There was a little pause and then Williams said, “What are the hours, in this library?”

Marcantoni answered that one: “Sunday they close at five P.M.”

Angioni said, “And Sunday, the jeweler isn’t open at all.”

Williams said, “You want to do it this Sunday, or a week and a half from now?”

“This Sunday,” Marcantoni said. “Who wants to hang around?”

“Nobody,” Parker said.

3

When he heard the first news on his police scanner, Goody popped a call to Maryenne, cellphone to cellphone. “You home?”

“No, I’m at the family center.”

All the mamas read to their babies at the family center. “Read to him tomorrow,” Goody said. “I’ll meet you your place. I got news for you.”

“What news?”

“Tell ya when I see ya, lovey,” Goody said, and broke the connection, because this wasn’t the kind of news you’d talk about, chat away, back and forth, on a cellphone, where any fool in the world can be listening in.

Goody shut off the scanner, started the Mercury, and drove away from the post where he’d been sitting the last hour and a half, one of the few cars moving in this miserable slum neighborhood. Three blocks later he made a left onto a one-way street and stopped next to the Land Rover parked at the left curb, where Buck sat in the backseat with his two bodyguards up front. The bodyguards eyeballed him, but they knew Goody, and looked down the street again instead.
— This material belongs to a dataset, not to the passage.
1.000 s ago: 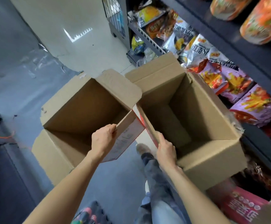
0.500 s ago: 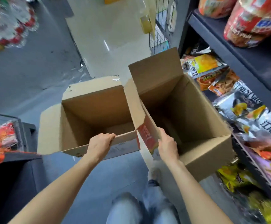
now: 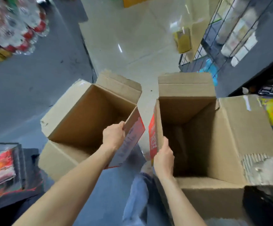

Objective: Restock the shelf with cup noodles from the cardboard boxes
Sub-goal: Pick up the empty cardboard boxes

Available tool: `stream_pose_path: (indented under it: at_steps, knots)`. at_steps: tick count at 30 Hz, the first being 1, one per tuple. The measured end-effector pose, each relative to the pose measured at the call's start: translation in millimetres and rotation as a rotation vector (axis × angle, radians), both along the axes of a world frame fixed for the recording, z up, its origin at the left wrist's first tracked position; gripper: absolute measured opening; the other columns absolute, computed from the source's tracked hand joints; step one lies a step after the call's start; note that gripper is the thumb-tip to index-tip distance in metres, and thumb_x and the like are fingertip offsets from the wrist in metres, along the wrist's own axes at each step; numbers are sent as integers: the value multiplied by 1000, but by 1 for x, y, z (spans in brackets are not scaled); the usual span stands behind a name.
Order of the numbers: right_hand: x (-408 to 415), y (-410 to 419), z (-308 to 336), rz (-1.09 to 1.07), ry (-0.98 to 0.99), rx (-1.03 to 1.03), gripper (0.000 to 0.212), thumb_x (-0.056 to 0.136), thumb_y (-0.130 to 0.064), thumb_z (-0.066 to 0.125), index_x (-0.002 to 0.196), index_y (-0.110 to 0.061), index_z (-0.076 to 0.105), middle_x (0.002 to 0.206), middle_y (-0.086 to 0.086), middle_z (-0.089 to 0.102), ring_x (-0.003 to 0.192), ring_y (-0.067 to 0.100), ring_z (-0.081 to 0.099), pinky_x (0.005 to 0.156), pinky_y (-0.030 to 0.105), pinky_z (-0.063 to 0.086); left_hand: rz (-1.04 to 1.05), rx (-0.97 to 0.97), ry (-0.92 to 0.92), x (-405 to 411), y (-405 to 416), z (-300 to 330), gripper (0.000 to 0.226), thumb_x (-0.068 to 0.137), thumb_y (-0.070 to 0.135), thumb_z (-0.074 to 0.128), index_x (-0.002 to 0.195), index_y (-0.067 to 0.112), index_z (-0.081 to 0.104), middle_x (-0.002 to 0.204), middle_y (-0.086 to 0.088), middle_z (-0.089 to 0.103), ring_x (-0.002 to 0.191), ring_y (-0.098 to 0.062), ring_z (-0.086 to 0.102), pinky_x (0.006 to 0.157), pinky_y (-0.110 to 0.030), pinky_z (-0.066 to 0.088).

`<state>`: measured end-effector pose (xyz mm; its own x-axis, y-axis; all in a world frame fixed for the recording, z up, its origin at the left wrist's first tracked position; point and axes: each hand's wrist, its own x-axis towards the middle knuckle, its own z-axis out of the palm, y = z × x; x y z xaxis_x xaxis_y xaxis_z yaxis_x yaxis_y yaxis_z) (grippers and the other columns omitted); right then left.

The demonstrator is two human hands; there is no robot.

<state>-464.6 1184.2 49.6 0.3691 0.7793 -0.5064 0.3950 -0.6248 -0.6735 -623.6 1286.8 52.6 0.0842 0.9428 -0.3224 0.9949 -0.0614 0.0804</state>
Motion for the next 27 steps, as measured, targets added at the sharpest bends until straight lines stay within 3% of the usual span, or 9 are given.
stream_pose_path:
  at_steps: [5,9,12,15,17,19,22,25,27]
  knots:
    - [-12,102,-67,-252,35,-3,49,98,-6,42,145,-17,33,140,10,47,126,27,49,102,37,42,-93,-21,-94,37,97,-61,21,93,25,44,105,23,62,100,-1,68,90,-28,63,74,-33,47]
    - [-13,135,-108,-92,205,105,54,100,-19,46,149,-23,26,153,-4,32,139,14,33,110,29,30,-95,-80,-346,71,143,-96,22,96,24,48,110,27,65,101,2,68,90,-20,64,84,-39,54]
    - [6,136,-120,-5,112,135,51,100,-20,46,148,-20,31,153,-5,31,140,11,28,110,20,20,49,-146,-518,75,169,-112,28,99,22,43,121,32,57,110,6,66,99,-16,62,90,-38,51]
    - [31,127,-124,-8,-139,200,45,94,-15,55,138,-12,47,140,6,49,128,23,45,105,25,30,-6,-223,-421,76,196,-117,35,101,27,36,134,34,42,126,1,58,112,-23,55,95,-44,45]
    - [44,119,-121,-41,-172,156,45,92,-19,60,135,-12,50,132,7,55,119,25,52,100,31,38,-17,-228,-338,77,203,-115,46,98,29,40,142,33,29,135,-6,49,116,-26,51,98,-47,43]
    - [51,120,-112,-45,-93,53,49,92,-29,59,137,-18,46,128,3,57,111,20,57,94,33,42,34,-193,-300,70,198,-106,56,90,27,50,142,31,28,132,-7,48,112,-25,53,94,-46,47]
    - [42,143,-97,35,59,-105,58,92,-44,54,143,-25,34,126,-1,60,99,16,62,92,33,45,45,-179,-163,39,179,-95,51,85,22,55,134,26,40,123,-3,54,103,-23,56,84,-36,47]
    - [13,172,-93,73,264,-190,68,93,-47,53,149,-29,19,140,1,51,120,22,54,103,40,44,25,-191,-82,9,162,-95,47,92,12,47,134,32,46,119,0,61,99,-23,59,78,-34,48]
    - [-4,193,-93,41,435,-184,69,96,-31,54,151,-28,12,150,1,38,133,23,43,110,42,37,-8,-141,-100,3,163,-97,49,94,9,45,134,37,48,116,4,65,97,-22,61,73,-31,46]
Goody lowered his window and Buck did the same thing on the other side, saying, “You leavin early? Somethin wrong back there?”

“No, I got a family emergency,” Goody told him. He picked up the shopping bag from between his feet, with the merchandise and the money in it, and passed it over to Buck. “I’ll be back tomorrow, same as ever.”

“I didn’t hear nothin on the scanners,” Buck said. He frowned like he was trying to work out what he should be suspicious about.

“No, I got it on my cell,” Goody told him, and raised the phone from the seat to show it. “Family business,” he said. “See you tomorrow.”